As regards to what Ahmadinejad said, I would submit that it is behind the false veneer created by semantic and linguistical trickery where we shall find his true reasons and intentions to avoid answering the aforementioned question.

by: vytautasba from: vilnius
May 04, 2010 05:22
Why is it that nothing is said about Israel's nuclear capabilities? It is Israel not Iran which has a record of preemtive strikes against its neighbors. Israel together with Iran should be the focus of concern. Both threaten stability in the region.

by: Hamik C Gregory from: Reno, NV USA
May 04, 2010 19:53
There is nothing new about what Mr. Ahmadinejad is saying. They are the same anti Western platitudes and propaganda that regularly emanates from a republic that my Persians brothers and sisters living in Iran are completely bored with? He has nothing to offer except empty meaningless speeches that are costing the Iranians living in Iran dearly. I mean, who among the prosperous nations in the World, would want to invest in Iran, when the Iranian president is unable to control his mouth?
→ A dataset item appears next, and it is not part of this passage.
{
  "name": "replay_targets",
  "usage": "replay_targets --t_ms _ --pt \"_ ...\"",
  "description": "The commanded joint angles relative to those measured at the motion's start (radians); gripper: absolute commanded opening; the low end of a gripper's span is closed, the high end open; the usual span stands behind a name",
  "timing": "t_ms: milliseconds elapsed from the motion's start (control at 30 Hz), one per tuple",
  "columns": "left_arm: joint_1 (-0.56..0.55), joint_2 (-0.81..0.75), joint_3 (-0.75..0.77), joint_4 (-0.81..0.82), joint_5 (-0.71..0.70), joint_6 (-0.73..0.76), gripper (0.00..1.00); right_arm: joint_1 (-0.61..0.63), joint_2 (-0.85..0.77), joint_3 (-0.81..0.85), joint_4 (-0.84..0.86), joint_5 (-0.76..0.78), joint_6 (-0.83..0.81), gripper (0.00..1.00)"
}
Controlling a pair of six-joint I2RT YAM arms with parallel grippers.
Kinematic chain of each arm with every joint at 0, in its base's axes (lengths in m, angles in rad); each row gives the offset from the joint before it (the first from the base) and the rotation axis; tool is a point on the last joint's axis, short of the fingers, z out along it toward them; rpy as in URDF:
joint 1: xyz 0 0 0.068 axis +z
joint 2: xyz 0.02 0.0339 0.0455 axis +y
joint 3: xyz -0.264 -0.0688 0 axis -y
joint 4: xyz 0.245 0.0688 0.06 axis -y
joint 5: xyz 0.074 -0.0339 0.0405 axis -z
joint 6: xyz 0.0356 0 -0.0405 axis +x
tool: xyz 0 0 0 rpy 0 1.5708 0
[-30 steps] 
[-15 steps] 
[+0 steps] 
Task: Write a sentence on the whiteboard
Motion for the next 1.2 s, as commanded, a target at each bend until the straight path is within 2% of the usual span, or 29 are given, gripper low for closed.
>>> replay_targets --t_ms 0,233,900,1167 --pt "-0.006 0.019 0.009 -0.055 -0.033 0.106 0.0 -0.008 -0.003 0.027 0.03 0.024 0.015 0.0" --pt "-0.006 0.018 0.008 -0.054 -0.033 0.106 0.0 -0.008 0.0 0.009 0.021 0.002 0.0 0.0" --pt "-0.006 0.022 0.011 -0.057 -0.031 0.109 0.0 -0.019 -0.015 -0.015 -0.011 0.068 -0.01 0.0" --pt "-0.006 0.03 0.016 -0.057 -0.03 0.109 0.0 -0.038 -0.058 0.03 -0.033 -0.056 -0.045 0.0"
Very-very boring! He is not saying anything that we have not heard before!
What a poor boring-boring president for my people in Iran who want jobs and prosperity instead!
They get his constant dosage of trifle-absurd speeches. The regime in Iran knows it is easier to give speeches than to create jobs and prosperity!
It is my personal view, the entire Arab inspired regime in Iran should be accused of sloth than anything else. They have chronically become lazy. They give moral anti Western speeches instead of creating jobs. It’s easier! Requires no purposeful ambitious constructive work!